Segment Open

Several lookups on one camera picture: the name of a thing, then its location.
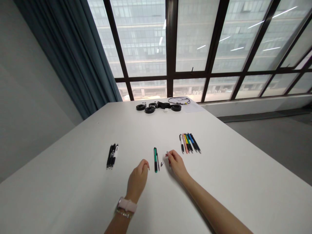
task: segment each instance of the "window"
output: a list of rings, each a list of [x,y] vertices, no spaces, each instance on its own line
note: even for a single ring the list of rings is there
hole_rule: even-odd
[[[268,71],[277,68],[311,7],[312,1],[306,0],[280,2],[249,71]]]
[[[202,101],[206,78],[173,80],[173,96],[188,96],[195,102]]]
[[[134,100],[157,99],[167,97],[167,81],[130,82]]]
[[[238,76],[210,78],[205,101],[228,100]]]
[[[312,87],[312,72],[305,73],[291,89],[289,94],[306,93]]]
[[[124,77],[121,69],[117,49],[115,46],[111,27],[108,22],[106,10],[103,1],[88,0],[88,4],[97,27],[97,32],[100,36],[102,46],[107,57],[110,69],[113,73],[114,78]]]
[[[205,70],[219,0],[179,0],[176,71]]]
[[[310,0],[280,0],[275,12],[273,0],[179,0],[167,9],[166,0],[87,1],[124,101],[232,101],[311,89]],[[260,30],[266,17],[269,25]],[[166,41],[166,32],[176,43]],[[167,57],[176,64],[170,74]],[[208,58],[214,60],[207,65]]]
[[[306,62],[311,58],[312,56],[312,50],[308,53],[308,55],[298,64],[298,66],[295,68],[296,70],[302,69],[303,66],[306,64]]]
[[[129,92],[125,82],[117,83],[118,90],[120,92],[123,101],[130,101]]]
[[[290,51],[289,55],[282,64],[282,67],[293,67],[304,56],[307,49],[312,46],[312,21],[305,28],[304,32],[296,42],[295,46]]]
[[[267,0],[230,0],[213,73],[242,71],[269,4]]]
[[[262,96],[267,97],[282,95],[297,75],[297,73],[275,75]]]
[[[258,97],[270,76],[271,75],[246,76],[236,95],[236,99]]]
[[[129,77],[166,75],[165,0],[111,0]]]

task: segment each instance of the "smartwatch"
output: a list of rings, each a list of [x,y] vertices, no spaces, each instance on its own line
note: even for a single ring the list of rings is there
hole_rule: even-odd
[[[122,208],[125,211],[130,211],[134,213],[137,208],[137,204],[133,203],[131,200],[126,200],[123,197],[119,199],[119,202],[117,204],[117,209]]]

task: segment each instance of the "blue curtain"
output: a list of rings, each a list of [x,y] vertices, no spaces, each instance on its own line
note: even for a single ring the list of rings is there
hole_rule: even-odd
[[[83,119],[122,101],[87,0],[14,0]]]

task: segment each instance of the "window frame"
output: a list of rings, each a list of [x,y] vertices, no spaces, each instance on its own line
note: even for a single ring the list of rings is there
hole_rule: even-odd
[[[280,96],[295,96],[295,95],[302,95],[302,94],[288,94],[290,90],[295,86],[295,84],[300,80],[300,78],[304,75],[305,72],[312,72],[312,69],[309,69],[309,67],[312,65],[312,57],[307,61],[307,63],[303,66],[302,69],[295,70],[296,66],[303,60],[303,58],[312,50],[312,46],[310,48],[307,48],[306,54],[297,62],[296,66],[294,67],[287,67],[282,68],[282,64],[288,54],[290,53],[291,49],[294,47],[296,42],[298,41],[299,37],[309,24],[309,22],[312,19],[312,9],[310,9],[309,13],[307,14],[306,18],[302,21],[302,23],[298,27],[298,34],[295,36],[292,42],[290,42],[290,46],[287,48],[286,53],[283,55],[281,61],[279,62],[277,68],[275,70],[271,71],[248,71],[251,62],[258,50],[258,47],[260,46],[260,43],[265,35],[265,32],[271,22],[272,17],[274,16],[275,11],[277,10],[277,7],[281,0],[272,0],[270,3],[270,6],[266,12],[266,16],[264,19],[264,23],[259,27],[258,34],[255,37],[255,40],[253,42],[253,45],[251,47],[251,50],[247,56],[245,65],[243,67],[243,70],[240,72],[223,72],[223,73],[212,73],[212,68],[214,65],[214,59],[216,56],[221,31],[222,28],[220,25],[223,26],[229,1],[230,0],[220,0],[215,26],[212,34],[212,39],[210,43],[207,63],[204,71],[188,71],[188,72],[176,72],[176,43],[177,43],[177,19],[178,19],[178,0],[165,0],[166,1],[166,60],[167,60],[167,74],[163,76],[142,76],[142,77],[129,77],[127,68],[125,65],[125,60],[123,57],[123,52],[121,48],[121,44],[119,41],[119,36],[116,28],[115,19],[113,16],[113,11],[111,7],[110,0],[103,0],[106,13],[108,16],[110,28],[113,34],[114,42],[116,45],[119,61],[121,64],[122,72],[123,72],[123,78],[115,78],[115,81],[117,83],[125,82],[130,100],[134,100],[134,96],[132,93],[130,82],[136,82],[136,81],[154,81],[154,80],[166,80],[167,81],[167,97],[173,96],[173,80],[175,79],[196,79],[196,78],[206,78],[206,82],[204,85],[204,90],[202,93],[202,99],[201,102],[198,103],[210,103],[210,102],[225,102],[225,101],[233,101],[233,100],[245,100],[245,99],[255,99],[255,98],[269,98],[269,97],[262,97],[263,93],[267,89],[267,87],[270,85],[270,82],[274,78],[276,74],[285,74],[285,73],[298,73],[297,77],[293,80],[292,83],[286,88],[285,92],[282,95],[279,96],[273,96],[273,97],[280,97]],[[236,95],[242,85],[242,82],[246,76],[249,75],[271,75],[271,77],[268,79],[268,81],[265,83],[263,89],[259,93],[257,97],[252,98],[242,98],[242,99],[236,99]],[[239,76],[233,92],[228,100],[219,100],[219,101],[206,101],[206,93],[208,89],[209,80],[212,77],[231,77],[231,76]],[[308,90],[307,93],[304,94],[310,94],[312,87]]]

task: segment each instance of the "hand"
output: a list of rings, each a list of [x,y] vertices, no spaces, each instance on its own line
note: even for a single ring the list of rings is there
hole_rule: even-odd
[[[125,196],[125,199],[131,200],[134,203],[138,202],[146,185],[149,168],[150,165],[148,161],[142,159],[140,164],[133,169],[131,175],[129,176],[127,195]]]
[[[182,184],[185,184],[186,181],[190,178],[190,175],[185,168],[185,165],[181,156],[175,150],[171,150],[167,152],[166,156],[168,156],[170,160],[171,168],[173,172],[175,173],[175,175],[182,182]]]

Segment Closed

- **Problem statement**: The pictures in the listing above are to be dropped, and everything else reproduced exactly.

- **Reply**:
Several lookups on one camera picture: the name of a thing, then its location.
task: segment each instance of the "window"
output: a list of rings, each a list of [x,y] vertices, no spaces, each instance on its own line
note: even for a single ring the list of rings is there
hole_rule: even-odd
[[[268,71],[277,68],[311,7],[312,1],[306,0],[280,2],[249,71]]]
[[[202,101],[206,78],[173,80],[173,96],[188,96],[195,102]]]
[[[134,100],[157,99],[167,97],[167,81],[130,82]]]
[[[238,76],[210,78],[205,101],[228,100]]]
[[[312,87],[312,72],[305,73],[291,89],[289,94],[306,93]]]
[[[124,77],[121,69],[117,49],[115,46],[111,27],[108,22],[106,10],[103,1],[88,0],[88,4],[97,27],[97,32],[100,36],[102,46],[107,57],[110,69],[113,73],[114,78]]]
[[[205,70],[219,0],[179,0],[176,71]]]
[[[310,0],[280,0],[275,12],[273,0],[179,0],[167,9],[166,0],[87,1],[124,101],[232,101],[311,89]],[[260,30],[266,17],[269,25]],[[166,41],[166,32],[176,43]],[[167,57],[176,64],[170,74]],[[208,58],[214,60],[207,65]]]
[[[306,62],[311,58],[312,56],[312,50],[308,53],[308,55],[298,64],[298,66],[295,68],[296,70],[302,69],[303,66],[306,64]]]
[[[129,92],[125,82],[117,83],[118,90],[120,92],[123,101],[130,101]]]
[[[290,51],[289,55],[282,64],[282,67],[293,67],[304,56],[307,49],[312,46],[312,21],[305,28],[304,32],[296,42],[295,46]]]
[[[267,0],[230,0],[213,73],[242,71],[269,4]]]
[[[262,96],[267,97],[282,95],[297,75],[297,73],[275,75]]]
[[[258,97],[270,76],[271,75],[246,76],[236,95],[236,99]]]
[[[129,77],[166,75],[165,0],[111,0]]]

task: segment each instance of the "smartwatch"
output: a list of rings, each a list of [x,y] vertices, no spaces, each instance on its own line
note: even for a single ring the list of rings is there
hole_rule: even-odd
[[[122,208],[125,211],[130,211],[134,213],[137,208],[137,204],[133,203],[131,200],[126,200],[123,197],[119,199],[119,202],[117,204],[117,209]]]

task: segment each instance of the "blue curtain"
output: a list of rings, each a list of [x,y] vertices, no spaces, each instance on its own line
note: even for a single ring the list of rings is there
hole_rule: even-odd
[[[83,119],[122,101],[87,0],[14,0]]]

task: segment each instance of the "window frame"
output: a list of rings, each a list of [x,y] vertices, no spaces, each instance on its own line
note: even for a single ring the list of rings is there
hole_rule: even-odd
[[[280,96],[295,96],[295,95],[302,95],[302,94],[288,94],[290,90],[295,86],[295,84],[300,80],[300,78],[304,75],[305,72],[312,72],[312,69],[309,69],[309,67],[312,65],[312,57],[307,61],[307,63],[303,66],[302,69],[295,70],[296,66],[303,60],[303,58],[312,50],[312,46],[310,48],[307,48],[306,54],[297,62],[296,66],[294,67],[287,67],[282,68],[282,64],[288,54],[290,53],[291,49],[294,47],[296,42],[298,41],[299,37],[309,24],[309,22],[312,19],[312,9],[310,9],[309,13],[307,14],[306,18],[302,21],[302,23],[298,27],[298,34],[295,36],[292,42],[290,42],[290,46],[287,48],[286,53],[283,55],[281,61],[279,62],[277,68],[275,70],[271,71],[248,71],[251,62],[258,50],[258,47],[260,46],[260,43],[265,35],[265,32],[271,22],[272,17],[274,16],[275,11],[277,10],[277,7],[281,0],[272,0],[270,3],[270,6],[266,12],[266,16],[264,19],[264,23],[259,27],[258,34],[255,37],[255,40],[253,42],[253,45],[251,47],[251,50],[247,56],[245,65],[243,67],[243,70],[240,72],[223,72],[223,73],[212,73],[212,68],[214,65],[214,59],[216,56],[221,31],[222,28],[220,25],[223,26],[229,1],[230,0],[220,0],[215,26],[212,34],[212,39],[210,43],[207,63],[204,71],[188,71],[188,72],[176,72],[176,43],[177,43],[177,19],[178,19],[178,0],[165,0],[166,1],[166,60],[167,60],[167,74],[163,76],[142,76],[142,77],[129,77],[127,68],[125,65],[125,60],[123,57],[123,52],[121,48],[121,44],[119,41],[119,36],[116,28],[115,19],[113,16],[113,11],[111,7],[110,0],[103,0],[106,13],[108,16],[110,28],[113,34],[114,42],[116,45],[119,61],[121,64],[122,72],[123,72],[123,78],[115,78],[115,81],[117,83],[125,82],[130,100],[134,100],[134,96],[132,93],[130,82],[136,82],[136,81],[154,81],[154,80],[166,80],[167,81],[167,97],[173,96],[173,80],[175,79],[196,79],[196,78],[206,78],[206,82],[204,85],[204,90],[202,93],[202,99],[201,102],[198,103],[210,103],[210,102],[225,102],[225,101],[233,101],[233,100],[245,100],[245,99],[255,99],[255,98],[269,98],[269,97],[262,97],[263,93],[267,89],[267,87],[270,85],[270,82],[274,78],[276,74],[285,74],[285,73],[298,73],[297,77],[293,80],[292,83],[286,88],[285,92],[282,95],[279,96],[273,96],[273,97],[280,97]],[[236,95],[242,85],[242,82],[246,76],[249,75],[271,75],[271,77],[268,79],[268,81],[265,83],[263,89],[259,93],[257,97],[252,98],[242,98],[242,99],[236,99]],[[239,76],[233,92],[228,100],[219,100],[219,101],[206,101],[206,93],[208,89],[209,80],[212,77],[231,77],[231,76]],[[308,90],[307,93],[304,94],[310,94],[312,87]]]

task: segment each instance of the "hand"
output: a list of rings, each a list of [x,y] vertices, no spaces, each instance on its own line
note: even for a single ring the list of rings is there
hole_rule: even-odd
[[[125,196],[125,199],[131,200],[134,203],[138,202],[146,185],[149,168],[150,165],[148,161],[142,159],[140,164],[133,169],[131,175],[129,176],[127,195]]]
[[[182,184],[185,184],[186,181],[190,178],[190,175],[185,168],[185,165],[181,156],[175,150],[171,150],[167,152],[166,156],[168,156],[170,160],[171,168],[173,172],[175,173],[175,175],[182,182]]]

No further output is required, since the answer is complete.